§ **WHAT YOU ARE ASKED TO DO**:
Give again, word for word, each line from the top of the listing through the line that holds "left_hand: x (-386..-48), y".

§ **SOURCE MATERIAL**:
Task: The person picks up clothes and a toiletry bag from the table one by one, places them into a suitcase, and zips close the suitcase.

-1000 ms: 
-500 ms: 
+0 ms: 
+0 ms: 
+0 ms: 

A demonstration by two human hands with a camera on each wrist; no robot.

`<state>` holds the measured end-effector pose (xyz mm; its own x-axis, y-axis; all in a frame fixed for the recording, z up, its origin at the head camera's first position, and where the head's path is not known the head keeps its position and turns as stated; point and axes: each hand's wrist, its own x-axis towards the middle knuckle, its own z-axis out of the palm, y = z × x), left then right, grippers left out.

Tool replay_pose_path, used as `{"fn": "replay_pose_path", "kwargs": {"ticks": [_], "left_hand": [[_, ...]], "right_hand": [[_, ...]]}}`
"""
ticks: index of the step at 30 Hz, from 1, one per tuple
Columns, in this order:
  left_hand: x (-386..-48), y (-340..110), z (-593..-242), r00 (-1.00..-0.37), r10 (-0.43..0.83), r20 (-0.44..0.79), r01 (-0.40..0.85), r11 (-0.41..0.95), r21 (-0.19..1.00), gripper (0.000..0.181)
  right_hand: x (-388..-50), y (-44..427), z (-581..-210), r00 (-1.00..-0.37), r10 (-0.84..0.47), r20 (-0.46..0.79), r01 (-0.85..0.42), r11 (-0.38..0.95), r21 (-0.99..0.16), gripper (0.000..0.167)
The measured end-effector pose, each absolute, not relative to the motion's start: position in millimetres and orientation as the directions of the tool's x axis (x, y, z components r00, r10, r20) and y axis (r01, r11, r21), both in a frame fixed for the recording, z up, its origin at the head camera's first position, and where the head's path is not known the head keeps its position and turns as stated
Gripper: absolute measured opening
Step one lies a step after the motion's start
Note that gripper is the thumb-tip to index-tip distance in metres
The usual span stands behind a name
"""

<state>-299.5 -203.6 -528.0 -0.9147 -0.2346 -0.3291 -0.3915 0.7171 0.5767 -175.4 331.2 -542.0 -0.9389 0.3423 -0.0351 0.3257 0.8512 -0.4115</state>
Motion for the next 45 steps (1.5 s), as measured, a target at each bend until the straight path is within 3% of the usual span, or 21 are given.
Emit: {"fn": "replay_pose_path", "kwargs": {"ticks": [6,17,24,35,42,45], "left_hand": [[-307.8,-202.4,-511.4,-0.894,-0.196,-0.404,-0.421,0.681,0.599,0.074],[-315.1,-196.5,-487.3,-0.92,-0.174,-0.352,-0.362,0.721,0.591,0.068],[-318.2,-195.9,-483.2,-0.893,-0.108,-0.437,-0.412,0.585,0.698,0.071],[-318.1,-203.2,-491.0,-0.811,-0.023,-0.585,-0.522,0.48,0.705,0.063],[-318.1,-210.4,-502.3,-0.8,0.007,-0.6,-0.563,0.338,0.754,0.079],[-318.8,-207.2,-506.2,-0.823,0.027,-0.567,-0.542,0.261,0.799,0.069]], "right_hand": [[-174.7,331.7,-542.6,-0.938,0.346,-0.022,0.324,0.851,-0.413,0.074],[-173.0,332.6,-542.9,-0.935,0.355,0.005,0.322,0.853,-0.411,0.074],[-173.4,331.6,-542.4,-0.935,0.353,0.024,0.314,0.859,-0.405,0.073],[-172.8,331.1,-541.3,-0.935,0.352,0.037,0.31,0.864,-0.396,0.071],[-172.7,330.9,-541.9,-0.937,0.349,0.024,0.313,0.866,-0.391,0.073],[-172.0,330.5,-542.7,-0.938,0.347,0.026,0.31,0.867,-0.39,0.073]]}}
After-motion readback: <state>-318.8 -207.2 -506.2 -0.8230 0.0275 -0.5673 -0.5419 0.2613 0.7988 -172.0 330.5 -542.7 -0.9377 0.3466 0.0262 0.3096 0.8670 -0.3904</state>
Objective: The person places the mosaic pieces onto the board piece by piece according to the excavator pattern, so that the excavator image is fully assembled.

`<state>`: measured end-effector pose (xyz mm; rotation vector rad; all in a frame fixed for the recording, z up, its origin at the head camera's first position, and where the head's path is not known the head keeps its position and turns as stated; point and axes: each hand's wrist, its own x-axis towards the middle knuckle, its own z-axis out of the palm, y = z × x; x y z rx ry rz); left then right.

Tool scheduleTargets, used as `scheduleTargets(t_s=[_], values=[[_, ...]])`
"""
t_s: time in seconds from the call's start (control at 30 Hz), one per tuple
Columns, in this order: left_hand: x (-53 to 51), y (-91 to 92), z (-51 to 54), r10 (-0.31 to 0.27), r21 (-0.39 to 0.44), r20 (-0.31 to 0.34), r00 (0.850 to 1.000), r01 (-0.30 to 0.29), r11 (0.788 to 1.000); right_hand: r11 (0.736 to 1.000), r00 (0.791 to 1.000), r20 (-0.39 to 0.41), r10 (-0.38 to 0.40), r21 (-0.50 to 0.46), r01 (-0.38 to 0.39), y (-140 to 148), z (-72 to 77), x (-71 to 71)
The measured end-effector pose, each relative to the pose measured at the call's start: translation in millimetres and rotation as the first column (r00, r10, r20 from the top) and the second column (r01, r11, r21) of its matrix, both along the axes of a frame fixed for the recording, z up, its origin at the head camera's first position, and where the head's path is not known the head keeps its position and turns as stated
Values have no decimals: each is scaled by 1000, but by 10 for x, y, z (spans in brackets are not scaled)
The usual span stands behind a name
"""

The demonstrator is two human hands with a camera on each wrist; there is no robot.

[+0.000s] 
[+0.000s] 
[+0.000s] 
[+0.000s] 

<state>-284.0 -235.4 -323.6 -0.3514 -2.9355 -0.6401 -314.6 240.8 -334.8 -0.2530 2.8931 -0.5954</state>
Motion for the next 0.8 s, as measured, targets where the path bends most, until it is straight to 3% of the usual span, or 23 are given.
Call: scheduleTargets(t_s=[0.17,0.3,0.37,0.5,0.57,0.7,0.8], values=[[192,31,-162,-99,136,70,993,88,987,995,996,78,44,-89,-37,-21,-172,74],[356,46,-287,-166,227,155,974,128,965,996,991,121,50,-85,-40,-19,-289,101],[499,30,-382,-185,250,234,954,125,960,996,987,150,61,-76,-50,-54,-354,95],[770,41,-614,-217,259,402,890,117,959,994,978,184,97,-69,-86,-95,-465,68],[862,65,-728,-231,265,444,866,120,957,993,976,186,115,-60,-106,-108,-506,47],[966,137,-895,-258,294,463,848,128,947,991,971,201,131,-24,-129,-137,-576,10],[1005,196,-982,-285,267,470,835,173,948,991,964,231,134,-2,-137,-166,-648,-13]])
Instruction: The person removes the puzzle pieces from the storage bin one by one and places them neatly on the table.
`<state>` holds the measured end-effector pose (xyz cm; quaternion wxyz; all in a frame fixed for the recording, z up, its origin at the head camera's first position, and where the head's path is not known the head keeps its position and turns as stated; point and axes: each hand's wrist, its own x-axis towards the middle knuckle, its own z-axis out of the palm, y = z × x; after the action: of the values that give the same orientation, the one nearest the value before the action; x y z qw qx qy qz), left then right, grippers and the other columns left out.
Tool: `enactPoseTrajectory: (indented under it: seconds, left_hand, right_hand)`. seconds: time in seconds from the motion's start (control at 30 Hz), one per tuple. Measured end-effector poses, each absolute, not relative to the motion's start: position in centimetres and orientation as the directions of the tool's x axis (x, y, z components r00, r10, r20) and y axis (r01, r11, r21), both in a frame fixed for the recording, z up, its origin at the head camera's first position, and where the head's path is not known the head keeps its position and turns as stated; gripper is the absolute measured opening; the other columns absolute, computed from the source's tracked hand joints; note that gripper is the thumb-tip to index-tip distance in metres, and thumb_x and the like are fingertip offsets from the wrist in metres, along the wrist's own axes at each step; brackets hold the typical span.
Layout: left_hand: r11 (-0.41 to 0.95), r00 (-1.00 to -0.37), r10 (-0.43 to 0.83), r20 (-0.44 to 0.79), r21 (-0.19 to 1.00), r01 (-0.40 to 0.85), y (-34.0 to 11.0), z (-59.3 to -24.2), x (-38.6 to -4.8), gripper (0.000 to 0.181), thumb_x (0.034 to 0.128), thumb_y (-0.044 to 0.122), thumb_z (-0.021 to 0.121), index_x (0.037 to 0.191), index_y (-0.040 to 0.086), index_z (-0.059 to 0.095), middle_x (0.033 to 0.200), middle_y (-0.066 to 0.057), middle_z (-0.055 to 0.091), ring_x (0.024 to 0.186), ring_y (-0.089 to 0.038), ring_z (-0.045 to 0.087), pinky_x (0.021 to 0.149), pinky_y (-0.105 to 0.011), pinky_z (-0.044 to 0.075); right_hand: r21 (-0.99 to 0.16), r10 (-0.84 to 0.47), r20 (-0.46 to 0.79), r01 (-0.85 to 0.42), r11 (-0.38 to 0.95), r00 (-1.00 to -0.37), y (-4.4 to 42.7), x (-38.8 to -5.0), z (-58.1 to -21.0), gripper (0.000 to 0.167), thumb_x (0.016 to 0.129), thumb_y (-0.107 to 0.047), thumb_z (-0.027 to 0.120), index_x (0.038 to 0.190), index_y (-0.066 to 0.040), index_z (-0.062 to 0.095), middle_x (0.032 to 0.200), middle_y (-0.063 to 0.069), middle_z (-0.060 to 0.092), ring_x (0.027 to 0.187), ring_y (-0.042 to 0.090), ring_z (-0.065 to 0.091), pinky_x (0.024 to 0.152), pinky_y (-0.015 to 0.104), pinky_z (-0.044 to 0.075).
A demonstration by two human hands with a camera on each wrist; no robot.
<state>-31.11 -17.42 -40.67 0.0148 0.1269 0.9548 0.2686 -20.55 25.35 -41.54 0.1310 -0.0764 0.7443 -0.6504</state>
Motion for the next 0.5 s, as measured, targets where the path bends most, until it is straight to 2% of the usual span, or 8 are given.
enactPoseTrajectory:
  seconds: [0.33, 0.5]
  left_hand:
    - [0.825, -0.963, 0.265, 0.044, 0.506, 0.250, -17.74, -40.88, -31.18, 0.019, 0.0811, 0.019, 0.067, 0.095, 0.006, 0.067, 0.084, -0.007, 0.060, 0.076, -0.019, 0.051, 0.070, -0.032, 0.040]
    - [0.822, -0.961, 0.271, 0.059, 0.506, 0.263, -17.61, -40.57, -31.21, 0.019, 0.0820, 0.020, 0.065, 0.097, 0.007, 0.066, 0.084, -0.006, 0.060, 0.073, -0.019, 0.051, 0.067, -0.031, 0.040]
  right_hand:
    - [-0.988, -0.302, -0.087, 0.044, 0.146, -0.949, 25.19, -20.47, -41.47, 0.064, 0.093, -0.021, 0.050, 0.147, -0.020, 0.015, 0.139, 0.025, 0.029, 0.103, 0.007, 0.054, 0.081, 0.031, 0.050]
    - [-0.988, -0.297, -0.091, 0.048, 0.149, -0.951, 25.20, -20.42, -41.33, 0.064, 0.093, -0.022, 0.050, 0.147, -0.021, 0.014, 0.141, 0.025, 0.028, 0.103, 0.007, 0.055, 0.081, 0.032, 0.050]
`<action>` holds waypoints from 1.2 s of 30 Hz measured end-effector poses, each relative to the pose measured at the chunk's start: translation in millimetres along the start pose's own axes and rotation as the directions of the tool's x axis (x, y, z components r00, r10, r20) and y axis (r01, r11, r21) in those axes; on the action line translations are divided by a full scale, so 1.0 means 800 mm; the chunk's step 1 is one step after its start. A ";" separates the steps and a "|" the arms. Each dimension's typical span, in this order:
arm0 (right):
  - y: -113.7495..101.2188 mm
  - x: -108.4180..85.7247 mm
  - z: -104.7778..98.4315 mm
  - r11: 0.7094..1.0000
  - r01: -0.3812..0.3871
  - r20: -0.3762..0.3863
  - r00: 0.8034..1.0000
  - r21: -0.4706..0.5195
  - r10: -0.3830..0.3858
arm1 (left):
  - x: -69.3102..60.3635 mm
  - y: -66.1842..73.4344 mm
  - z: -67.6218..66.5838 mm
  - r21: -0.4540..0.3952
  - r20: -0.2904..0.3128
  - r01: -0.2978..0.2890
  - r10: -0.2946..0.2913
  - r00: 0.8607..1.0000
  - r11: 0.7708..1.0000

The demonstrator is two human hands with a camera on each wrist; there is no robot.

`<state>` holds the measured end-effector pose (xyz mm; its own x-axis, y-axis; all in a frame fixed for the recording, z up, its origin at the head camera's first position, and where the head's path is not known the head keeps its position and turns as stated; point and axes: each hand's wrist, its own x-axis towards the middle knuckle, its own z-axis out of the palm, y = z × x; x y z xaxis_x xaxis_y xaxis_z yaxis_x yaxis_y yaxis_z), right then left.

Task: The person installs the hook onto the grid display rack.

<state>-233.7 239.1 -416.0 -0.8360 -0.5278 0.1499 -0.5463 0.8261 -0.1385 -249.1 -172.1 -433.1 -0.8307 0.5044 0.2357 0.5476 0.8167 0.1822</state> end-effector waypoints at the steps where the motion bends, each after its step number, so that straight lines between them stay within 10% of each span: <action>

§ **EXERCISE OUTPUT**:
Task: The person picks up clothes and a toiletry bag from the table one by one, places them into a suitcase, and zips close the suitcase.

-1000 ms: 
-500 ms: 
+0 ms: 
+0 ms: 
+0 ms: 

A demonstration by two human hands with a camera on each wrist; no robot.

`<state>` holds the measured end-effector pose (xyz mm; its own x-axis, y-axis; all in a frame fixed for the recording, z up, its origin at the head camera's first position, and where the head's path is not known the head keeps its position and turns as stated; point and axes: each hand's wrist, its own x-axis towards the middle knuckle, its own z-axis out of the palm, y = z × x), left then right, grippers left out.

Tool replay_pose_path, used as `{"fn": "replay_pose_path", "kwargs": {"ticks": [_], "left_hand": [[_, ...]], "right_hand": [[_, ...]]}}`
"""
ticks: index of the step at 30 Hz, from 1, one per tuple
Columns, in this order:
  left_hand: x (-386..-48), y (-340..110), z (-593..-242), r00 (-1.00..-0.37), r10 (-0.43..0.83), r20 (-0.44..0.79), r01 (-0.40..0.85), r11 (-0.41..0.95), r21 (-0.19..1.00), gripper (0.000..0.181)

With that, the exercise is finished.